EXERCISE GOAL »
Lines from the material below that hold the string "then" are what is needed; copy each of them.

GIVEN DATA »

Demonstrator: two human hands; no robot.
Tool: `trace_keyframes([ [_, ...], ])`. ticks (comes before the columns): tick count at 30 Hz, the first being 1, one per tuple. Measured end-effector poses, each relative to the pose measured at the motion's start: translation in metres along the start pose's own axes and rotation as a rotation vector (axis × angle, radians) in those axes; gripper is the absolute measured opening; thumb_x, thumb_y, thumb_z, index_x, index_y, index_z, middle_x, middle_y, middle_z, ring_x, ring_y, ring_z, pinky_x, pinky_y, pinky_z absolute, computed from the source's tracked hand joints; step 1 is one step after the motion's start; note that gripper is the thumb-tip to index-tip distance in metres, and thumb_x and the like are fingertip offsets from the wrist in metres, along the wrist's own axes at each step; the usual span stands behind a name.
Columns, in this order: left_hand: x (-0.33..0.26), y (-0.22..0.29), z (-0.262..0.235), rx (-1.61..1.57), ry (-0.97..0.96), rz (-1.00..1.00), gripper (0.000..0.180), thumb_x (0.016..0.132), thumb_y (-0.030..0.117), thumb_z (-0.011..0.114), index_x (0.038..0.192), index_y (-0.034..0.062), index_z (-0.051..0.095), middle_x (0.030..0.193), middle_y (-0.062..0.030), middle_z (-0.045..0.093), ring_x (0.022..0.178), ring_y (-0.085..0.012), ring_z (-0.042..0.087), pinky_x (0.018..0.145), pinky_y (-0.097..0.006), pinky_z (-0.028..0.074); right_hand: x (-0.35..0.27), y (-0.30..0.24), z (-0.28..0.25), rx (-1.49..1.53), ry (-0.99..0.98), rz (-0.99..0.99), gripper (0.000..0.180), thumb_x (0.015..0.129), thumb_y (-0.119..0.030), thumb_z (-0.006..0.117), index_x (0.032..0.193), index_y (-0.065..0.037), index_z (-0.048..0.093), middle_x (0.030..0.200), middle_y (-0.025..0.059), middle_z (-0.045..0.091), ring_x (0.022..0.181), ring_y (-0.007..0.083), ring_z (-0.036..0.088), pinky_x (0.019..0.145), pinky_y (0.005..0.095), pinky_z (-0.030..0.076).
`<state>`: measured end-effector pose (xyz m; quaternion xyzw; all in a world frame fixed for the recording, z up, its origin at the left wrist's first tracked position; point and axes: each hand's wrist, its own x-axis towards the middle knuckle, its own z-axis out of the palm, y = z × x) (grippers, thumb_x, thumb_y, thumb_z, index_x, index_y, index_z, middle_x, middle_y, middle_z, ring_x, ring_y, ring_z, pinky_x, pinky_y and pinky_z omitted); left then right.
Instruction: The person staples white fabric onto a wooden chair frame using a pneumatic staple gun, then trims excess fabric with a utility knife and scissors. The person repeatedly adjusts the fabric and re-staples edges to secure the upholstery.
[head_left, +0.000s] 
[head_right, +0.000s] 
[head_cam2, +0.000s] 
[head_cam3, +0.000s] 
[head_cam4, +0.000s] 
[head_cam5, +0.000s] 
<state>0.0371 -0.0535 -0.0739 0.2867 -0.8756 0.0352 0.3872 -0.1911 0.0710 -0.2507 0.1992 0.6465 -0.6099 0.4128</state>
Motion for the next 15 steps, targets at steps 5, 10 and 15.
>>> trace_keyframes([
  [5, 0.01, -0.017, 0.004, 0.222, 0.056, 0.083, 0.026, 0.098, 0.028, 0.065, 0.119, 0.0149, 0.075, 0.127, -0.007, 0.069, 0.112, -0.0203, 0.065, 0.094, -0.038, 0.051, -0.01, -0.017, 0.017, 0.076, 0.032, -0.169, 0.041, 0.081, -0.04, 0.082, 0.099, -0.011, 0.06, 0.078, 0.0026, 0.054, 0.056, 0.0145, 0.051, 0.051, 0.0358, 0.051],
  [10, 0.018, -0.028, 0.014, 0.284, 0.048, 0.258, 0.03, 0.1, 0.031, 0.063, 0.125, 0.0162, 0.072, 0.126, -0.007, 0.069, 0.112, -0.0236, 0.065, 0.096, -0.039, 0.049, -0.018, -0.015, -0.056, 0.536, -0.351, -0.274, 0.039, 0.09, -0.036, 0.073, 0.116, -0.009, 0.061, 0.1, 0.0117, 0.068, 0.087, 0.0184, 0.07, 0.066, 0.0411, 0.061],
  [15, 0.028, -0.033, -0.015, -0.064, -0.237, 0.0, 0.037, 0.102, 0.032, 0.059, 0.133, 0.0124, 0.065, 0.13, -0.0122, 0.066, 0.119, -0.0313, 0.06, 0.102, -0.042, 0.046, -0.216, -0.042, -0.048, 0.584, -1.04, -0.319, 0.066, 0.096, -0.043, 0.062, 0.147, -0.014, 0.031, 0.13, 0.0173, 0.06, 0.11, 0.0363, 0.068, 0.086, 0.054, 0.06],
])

EXERCISE SOLUTION »
`<state>`: measured end-effector pose (xyz m; quaternion xyzw; all in a world frame fixed for the recording, z up, its origin at the left wrist's first tracked position; point and axes: each hand's wrist, its own x-axis towards the middle knuckle, its own z-axis out of the palm, y = z × x) (grippers, thumb_x, thumb_y, thumb_z, index_x, index_y, index_z, middle_x, middle_y, middle_z, ring_x, ring_y, ring_z, pinky_x, pinky_y and pinky_z omitted); left then right.
Instruction: The person staples white fabric onto a wooden chair frame using a pneumatic staple gun, then trims excess fabric with a utility knife and scissors. The person repeatedly adjusts the fabric and re-staples edges to secure the upholstery.

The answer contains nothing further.